Ernesto Ochoa Moreno
Columnista

Ernesto Ochoa Moreno

Publicado el 22 de diciembre de 2018

Los aromas de Navidad

El aire navideño está cargado de aromas que, aunque nos empecinemos en taparnos las narices, acaban metiéndose por los poros y nos impregnan de algo indefinible. No sé. Nostalgia, ternura, alegría, religiosidad... Lo que sea.

Se abren las viejas cajas donde se guarda el pesebre y la primera tufarada de los encerados y el musgo hace estremecer, allá en los recodos del alma, al niño dormido que llevamos dentro. Lo mismo ocurre cuando se oyen los primeros villancicos, pero son sobre todo los olores los que acaban imponiendo su ley de añoranzas y recuerdos. Que, querámoslo o no, acaban hundiéndonos en la soledad.

Porque Navidad, a pesar del ruido y la batahola, es época de soledad. De soledades fecundas, en las que el misterio aflora detrás del corazón como un reclamo o como un remordimiento. Tal vez como una posibilidad de recuperar la inocencia perdida. No lo digo por mojigatería, sentimentalismo o pietismo fofo. Es eso que tarde o temprano le ocurre al ser humano: encontrarse solo y desnudo frente al Absoluto. Frente a Dios, por más señas. Un encuentro que no suele darse sino en la soledad.

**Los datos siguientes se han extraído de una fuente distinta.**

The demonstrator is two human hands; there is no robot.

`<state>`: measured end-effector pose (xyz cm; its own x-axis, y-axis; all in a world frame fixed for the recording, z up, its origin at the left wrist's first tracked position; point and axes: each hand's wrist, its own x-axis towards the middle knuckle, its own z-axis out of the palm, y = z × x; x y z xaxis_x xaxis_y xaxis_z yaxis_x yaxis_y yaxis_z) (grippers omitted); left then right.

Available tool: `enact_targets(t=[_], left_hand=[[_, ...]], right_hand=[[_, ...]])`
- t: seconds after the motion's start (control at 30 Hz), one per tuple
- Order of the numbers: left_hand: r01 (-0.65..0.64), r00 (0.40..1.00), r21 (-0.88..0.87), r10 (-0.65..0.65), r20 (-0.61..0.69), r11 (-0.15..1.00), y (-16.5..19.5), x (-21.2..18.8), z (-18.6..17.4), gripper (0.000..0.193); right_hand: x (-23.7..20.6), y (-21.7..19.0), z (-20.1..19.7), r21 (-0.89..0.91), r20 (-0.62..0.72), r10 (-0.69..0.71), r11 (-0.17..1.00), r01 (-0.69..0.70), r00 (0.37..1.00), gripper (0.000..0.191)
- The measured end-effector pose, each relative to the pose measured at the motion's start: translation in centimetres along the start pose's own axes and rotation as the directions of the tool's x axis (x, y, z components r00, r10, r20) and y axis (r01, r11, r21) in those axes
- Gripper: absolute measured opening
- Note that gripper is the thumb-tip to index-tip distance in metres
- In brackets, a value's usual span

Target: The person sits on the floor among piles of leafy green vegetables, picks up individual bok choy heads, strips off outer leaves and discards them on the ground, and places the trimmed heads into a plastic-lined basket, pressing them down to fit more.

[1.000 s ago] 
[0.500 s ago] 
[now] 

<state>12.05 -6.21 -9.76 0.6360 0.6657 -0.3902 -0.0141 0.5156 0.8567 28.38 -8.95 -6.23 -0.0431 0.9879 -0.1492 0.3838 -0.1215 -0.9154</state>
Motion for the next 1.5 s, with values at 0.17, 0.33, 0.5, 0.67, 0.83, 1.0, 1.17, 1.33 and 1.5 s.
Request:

La soledad tiene un aroma especial, definido. La soledad refina el olfato. Usted puede olvidarse de todo, del ruido, de las sensaciones táctiles, hasta del sabor de su propia saliva, pero le quedará abierto siempre el postigo de los olores. A través de ellos se cuela la realidad. Y son también los olores, los aromas, la mejor huella del recuerdo.

Ese perfume que, de pronto, en la esquina más imprevista, me hace volver la mirada en busca de una presencia invisible e inesperada, recuerda un amor del pasado o las cenizas de una pasión imposible. Abro este libro olvidado en la biblioteca y de sus páginas brota un olor que revive y revolotea a mi alrededor como una mariposa inquieta e impertinente.

Navidad es tiempo de aromas. Que indefectiblemente hunden en la soledad. No es simple nostalgia, ternura o religiosidad. Es algo que está hecho de todo eso: la irrenunciable soledad del ser humano. Soledad que no es aislamiento, incomunicación o desprecio de los demás, sino todo los contrario: fecundo abrazo amoroso. Solo se aman bien los solitarios, los que saben que aun en la más íntima y estrecha unión de los amantes, cada cual tiene un recinto de soledad infranqueable. Las soledades, en el amor, se juntan, como la piel de los cuerpos desnudos. Y en eso radica la entrega.

Navidad, tiempo de olores, de aromas. Huele a musgo, a pesebre, a inocencia, a alegría. Huele a ternura. Huele a misterio. Huele a Dios. ¡Felicidades!